(Dataset entries)
= = = = =

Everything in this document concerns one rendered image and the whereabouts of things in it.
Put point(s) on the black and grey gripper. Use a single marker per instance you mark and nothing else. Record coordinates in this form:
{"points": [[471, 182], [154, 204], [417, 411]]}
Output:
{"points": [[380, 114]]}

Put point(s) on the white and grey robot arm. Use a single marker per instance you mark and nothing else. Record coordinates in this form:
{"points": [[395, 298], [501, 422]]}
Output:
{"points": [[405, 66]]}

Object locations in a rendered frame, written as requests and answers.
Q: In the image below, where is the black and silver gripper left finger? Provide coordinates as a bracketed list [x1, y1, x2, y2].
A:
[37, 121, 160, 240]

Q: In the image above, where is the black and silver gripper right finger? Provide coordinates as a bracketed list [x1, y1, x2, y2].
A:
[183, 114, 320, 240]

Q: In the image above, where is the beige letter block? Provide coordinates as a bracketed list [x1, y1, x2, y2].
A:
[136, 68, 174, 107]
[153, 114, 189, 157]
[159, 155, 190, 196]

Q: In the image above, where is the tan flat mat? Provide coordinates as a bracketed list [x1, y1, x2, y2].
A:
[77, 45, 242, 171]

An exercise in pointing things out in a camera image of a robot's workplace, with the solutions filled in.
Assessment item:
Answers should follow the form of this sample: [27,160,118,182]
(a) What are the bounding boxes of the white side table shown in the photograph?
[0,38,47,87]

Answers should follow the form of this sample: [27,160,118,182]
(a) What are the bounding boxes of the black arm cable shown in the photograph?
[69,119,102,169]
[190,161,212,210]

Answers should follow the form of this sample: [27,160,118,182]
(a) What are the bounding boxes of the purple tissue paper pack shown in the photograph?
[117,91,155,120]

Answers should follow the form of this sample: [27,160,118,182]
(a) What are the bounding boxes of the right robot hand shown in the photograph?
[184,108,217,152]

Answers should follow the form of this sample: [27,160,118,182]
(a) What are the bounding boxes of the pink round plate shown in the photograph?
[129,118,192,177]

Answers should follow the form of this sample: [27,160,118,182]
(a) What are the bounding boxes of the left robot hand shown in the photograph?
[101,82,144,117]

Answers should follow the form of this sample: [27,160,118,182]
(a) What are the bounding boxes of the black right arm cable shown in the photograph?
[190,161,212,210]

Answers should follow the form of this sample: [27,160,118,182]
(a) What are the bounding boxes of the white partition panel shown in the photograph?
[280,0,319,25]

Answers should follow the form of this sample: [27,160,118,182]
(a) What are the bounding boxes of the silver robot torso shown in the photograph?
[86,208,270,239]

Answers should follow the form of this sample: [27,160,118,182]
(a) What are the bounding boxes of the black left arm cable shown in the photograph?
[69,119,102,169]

= = = = =

**Task prompt**: Output every entry again, exactly as given.

**Solution below**:
Everything in this document concerns one rendered image and the whereabouts of things in it.
Put point(s) on the black and grey gripper. Use a single marker per instance you mark and nothing else. Record coordinates in this form:
{"points": [[471, 182], [154, 204], [417, 411]]}
Output:
{"points": [[380, 114]]}

Put point(s) on the white and grey robot arm. Use a single marker per instance you mark and nothing else. Record coordinates in this form:
{"points": [[395, 298], [501, 422]]}
Output:
{"points": [[405, 66]]}

Object locations in a rendered frame, written as requests and answers.
Q: In the image below, where is the black and silver gripper left finger? Provide coordinates as a bracketed list [x1, y1, x2, y2].
A:
[37, 121, 160, 240]

Q: In the image above, where is the black and silver gripper right finger? Provide coordinates as a bracketed list [x1, y1, x2, y2].
A:
[183, 114, 320, 240]

Q: In the image above, where is the beige letter block? Provide coordinates as a bracketed list [x1, y1, x2, y2].
A:
[136, 68, 174, 107]
[153, 114, 189, 157]
[159, 155, 190, 196]

Q: In the image above, where is the tan flat mat? Provide coordinates as a bracketed list [x1, y1, x2, y2].
A:
[77, 45, 242, 171]

An exercise in pointing things out in a camera image of a robot's workplace, with the solutions filled in.
Assessment item:
Answers should follow the form of this sample: [27,160,118,182]
(a) What are the bounding boxes of the white side table shown in the photograph?
[0,38,47,87]

Answers should follow the form of this sample: [27,160,118,182]
(a) What are the bounding boxes of the black arm cable shown in the photograph?
[69,119,102,169]
[190,161,212,210]

Answers should follow the form of this sample: [27,160,118,182]
(a) What are the bounding boxes of the purple tissue paper pack shown in the photograph?
[117,91,155,120]

Answers should follow the form of this sample: [27,160,118,182]
(a) What are the bounding boxes of the right robot hand shown in the photograph?
[184,108,217,152]

Answers should follow the form of this sample: [27,160,118,182]
(a) What are the bounding boxes of the pink round plate shown in the photograph?
[129,118,192,177]

Answers should follow the form of this sample: [27,160,118,182]
(a) What are the bounding boxes of the left robot hand shown in the photograph?
[101,82,144,117]

Answers should follow the form of this sample: [27,160,118,182]
(a) What are the bounding boxes of the black right arm cable shown in the photograph?
[190,161,212,210]

Answers should follow the form of this sample: [27,160,118,182]
(a) What are the bounding boxes of the white partition panel shown in the photograph?
[280,0,319,25]

Answers should follow the form of this sample: [27,160,118,182]
(a) What are the bounding boxes of the silver robot torso shown in the photograph?
[86,208,270,239]

Answers should follow the form of this sample: [27,160,118,182]
(a) What are the bounding boxes of the black left arm cable shown in the photograph?
[69,119,102,169]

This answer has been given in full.